* WHAT TO PRODUCE *
Every line below that holds the word "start" must be listed.

* SOURCE MATERIAL *

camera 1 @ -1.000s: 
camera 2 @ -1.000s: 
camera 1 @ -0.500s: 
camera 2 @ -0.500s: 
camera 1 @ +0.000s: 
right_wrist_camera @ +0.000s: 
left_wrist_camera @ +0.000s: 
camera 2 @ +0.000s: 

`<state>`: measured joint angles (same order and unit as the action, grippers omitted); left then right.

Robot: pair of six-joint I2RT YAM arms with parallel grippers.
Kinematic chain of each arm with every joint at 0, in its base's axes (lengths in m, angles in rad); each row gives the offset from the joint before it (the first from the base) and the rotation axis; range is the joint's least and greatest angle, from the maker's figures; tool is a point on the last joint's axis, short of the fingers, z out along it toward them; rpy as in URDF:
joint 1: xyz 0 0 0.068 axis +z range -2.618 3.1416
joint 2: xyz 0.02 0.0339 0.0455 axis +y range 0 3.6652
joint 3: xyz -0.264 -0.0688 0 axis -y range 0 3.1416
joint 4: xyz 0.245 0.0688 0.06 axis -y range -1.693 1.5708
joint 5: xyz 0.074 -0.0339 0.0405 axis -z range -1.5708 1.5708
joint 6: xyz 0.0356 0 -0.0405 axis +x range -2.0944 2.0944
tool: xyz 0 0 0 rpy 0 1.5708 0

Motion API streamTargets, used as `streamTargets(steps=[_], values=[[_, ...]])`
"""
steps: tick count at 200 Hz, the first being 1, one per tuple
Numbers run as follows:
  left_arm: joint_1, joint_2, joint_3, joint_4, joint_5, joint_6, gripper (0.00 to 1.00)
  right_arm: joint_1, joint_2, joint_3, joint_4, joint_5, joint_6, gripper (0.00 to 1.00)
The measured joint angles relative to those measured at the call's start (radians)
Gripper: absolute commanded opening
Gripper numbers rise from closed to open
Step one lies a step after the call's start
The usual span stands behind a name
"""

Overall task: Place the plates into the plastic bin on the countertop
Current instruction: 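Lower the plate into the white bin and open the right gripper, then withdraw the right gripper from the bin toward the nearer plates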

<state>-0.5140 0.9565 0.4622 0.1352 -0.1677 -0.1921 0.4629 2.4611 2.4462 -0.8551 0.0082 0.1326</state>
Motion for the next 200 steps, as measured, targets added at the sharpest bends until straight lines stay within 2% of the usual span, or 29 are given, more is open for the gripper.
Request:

* ANSWER SECTION *
The measured joint angles relative to those measured at the call's start (radians)
Step one lies a step after the call's start

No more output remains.